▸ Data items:

*** Block opens ***

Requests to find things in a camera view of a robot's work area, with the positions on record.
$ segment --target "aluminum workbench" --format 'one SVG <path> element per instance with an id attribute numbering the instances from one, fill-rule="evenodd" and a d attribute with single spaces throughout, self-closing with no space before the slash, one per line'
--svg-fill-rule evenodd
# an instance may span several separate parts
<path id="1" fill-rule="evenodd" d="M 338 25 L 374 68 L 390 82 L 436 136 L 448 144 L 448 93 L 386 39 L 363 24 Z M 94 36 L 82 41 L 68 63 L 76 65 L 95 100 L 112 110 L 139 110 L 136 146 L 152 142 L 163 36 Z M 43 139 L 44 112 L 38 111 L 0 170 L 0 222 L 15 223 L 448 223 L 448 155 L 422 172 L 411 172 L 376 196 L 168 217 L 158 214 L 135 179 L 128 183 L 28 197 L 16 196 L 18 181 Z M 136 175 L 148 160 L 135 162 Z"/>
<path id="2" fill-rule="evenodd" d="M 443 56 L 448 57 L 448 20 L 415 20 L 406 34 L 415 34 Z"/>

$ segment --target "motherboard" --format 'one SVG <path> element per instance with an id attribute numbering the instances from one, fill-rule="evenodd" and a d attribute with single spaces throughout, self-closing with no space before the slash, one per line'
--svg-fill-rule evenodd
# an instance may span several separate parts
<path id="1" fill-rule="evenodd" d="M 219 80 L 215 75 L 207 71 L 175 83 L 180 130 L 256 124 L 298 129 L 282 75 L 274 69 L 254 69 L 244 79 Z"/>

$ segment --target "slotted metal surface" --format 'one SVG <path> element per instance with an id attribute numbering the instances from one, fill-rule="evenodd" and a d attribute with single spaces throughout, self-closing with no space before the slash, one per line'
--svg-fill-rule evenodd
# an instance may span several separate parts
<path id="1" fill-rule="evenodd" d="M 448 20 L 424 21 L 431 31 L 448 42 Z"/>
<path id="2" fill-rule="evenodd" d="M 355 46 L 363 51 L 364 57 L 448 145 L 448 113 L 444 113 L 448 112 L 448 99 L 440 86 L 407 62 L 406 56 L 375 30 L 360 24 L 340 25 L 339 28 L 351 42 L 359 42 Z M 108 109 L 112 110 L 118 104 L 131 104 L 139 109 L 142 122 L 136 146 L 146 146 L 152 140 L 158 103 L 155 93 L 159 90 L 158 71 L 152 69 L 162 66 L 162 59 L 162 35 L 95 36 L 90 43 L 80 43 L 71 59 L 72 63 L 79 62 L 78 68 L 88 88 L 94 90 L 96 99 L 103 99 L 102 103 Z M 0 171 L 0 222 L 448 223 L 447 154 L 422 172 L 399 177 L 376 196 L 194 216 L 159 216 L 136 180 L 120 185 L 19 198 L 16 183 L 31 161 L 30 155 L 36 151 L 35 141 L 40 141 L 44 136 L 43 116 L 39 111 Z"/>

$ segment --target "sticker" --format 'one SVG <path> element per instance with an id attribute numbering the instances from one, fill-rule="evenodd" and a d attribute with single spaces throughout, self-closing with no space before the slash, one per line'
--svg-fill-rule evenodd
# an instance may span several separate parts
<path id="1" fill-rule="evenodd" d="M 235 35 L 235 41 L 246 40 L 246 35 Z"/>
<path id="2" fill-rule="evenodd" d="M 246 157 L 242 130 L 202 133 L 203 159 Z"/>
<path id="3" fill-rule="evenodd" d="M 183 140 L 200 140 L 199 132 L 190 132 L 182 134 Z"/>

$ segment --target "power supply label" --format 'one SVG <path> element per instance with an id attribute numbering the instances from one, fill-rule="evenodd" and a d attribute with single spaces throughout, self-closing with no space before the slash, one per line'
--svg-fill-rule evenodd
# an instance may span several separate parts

*** Block closes ***

▸ What to do: The entries are to be duplicated exactly, with nothing changed.

▸ Response to this task:
Requests to find things in a camera view of a robot's work area, with the positions on record.
$ segment --target "aluminum workbench" --format 'one SVG <path> element per instance with an id attribute numbering the instances from one, fill-rule="evenodd" and a d attribute with single spaces throughout, self-closing with no space before the slash, one per line'
--svg-fill-rule evenodd
# an instance may span several separate parts
<path id="1" fill-rule="evenodd" d="M 338 25 L 374 68 L 390 82 L 436 136 L 448 144 L 448 93 L 386 39 L 363 24 Z M 94 36 L 82 41 L 68 63 L 76 65 L 95 100 L 112 110 L 139 110 L 136 146 L 152 142 L 163 36 Z M 43 139 L 44 112 L 38 111 L 0 170 L 0 222 L 15 223 L 448 223 L 448 155 L 422 172 L 411 172 L 376 196 L 168 217 L 158 214 L 135 179 L 128 183 L 28 197 L 16 196 L 18 181 Z M 136 175 L 148 160 L 135 162 Z"/>
<path id="2" fill-rule="evenodd" d="M 443 56 L 448 57 L 448 20 L 415 20 L 406 34 L 415 34 Z"/>

$ segment --target "motherboard" --format 'one SVG <path> element per instance with an id attribute numbering the instances from one, fill-rule="evenodd" and a d attribute with single spaces throughout, self-closing with no space before the slash, one per line'
--svg-fill-rule evenodd
# an instance may span several separate parts
<path id="1" fill-rule="evenodd" d="M 219 80 L 215 75 L 207 71 L 175 83 L 180 130 L 256 124 L 298 129 L 282 75 L 274 69 L 254 69 L 244 79 Z"/>

$ segment --target "slotted metal surface" --format 'one SVG <path> element per instance with an id attribute numbering the instances from one, fill-rule="evenodd" and a d attribute with single spaces throughout, self-closing with no space before the slash, one per line'
--svg-fill-rule evenodd
# an instance may span several separate parts
<path id="1" fill-rule="evenodd" d="M 448 20 L 424 21 L 431 31 L 448 42 Z"/>
<path id="2" fill-rule="evenodd" d="M 355 46 L 363 51 L 364 57 L 448 145 L 448 113 L 444 113 L 448 112 L 448 99 L 440 86 L 407 62 L 406 56 L 375 30 L 360 24 L 340 25 L 339 28 L 351 42 L 359 42 Z M 108 109 L 112 110 L 118 104 L 131 104 L 139 109 L 142 122 L 136 146 L 146 146 L 152 140 L 158 103 L 155 93 L 159 90 L 158 71 L 152 69 L 162 66 L 162 59 L 162 35 L 95 36 L 90 43 L 80 43 L 71 59 L 72 63 L 79 62 L 78 68 L 88 88 L 94 90 L 96 99 L 103 99 L 102 103 Z M 0 171 L 0 222 L 448 223 L 447 154 L 422 172 L 399 177 L 376 196 L 194 216 L 159 216 L 136 180 L 120 185 L 19 198 L 16 183 L 31 161 L 30 155 L 36 151 L 35 141 L 40 141 L 44 136 L 43 116 L 39 111 Z"/>

$ segment --target "sticker" --format 'one SVG <path> element per instance with an id attribute numbering the instances from one, fill-rule="evenodd" and a d attribute with single spaces throughout, self-closing with no space before the slash, one per line'
--svg-fill-rule evenodd
# an instance may span several separate parts
<path id="1" fill-rule="evenodd" d="M 235 35 L 235 41 L 246 40 L 246 35 Z"/>
<path id="2" fill-rule="evenodd" d="M 246 157 L 242 130 L 202 133 L 203 159 Z"/>
<path id="3" fill-rule="evenodd" d="M 183 140 L 200 140 L 199 132 L 190 132 L 182 134 Z"/>

$ segment --target "power supply label" --format 'one SVG <path> element per instance with an id attribute numbering the instances from one, fill-rule="evenodd" and a d attribute with single spaces throughout, self-closing with no space before the slash, one per line'
--svg-fill-rule evenodd
# an instance may span several separate parts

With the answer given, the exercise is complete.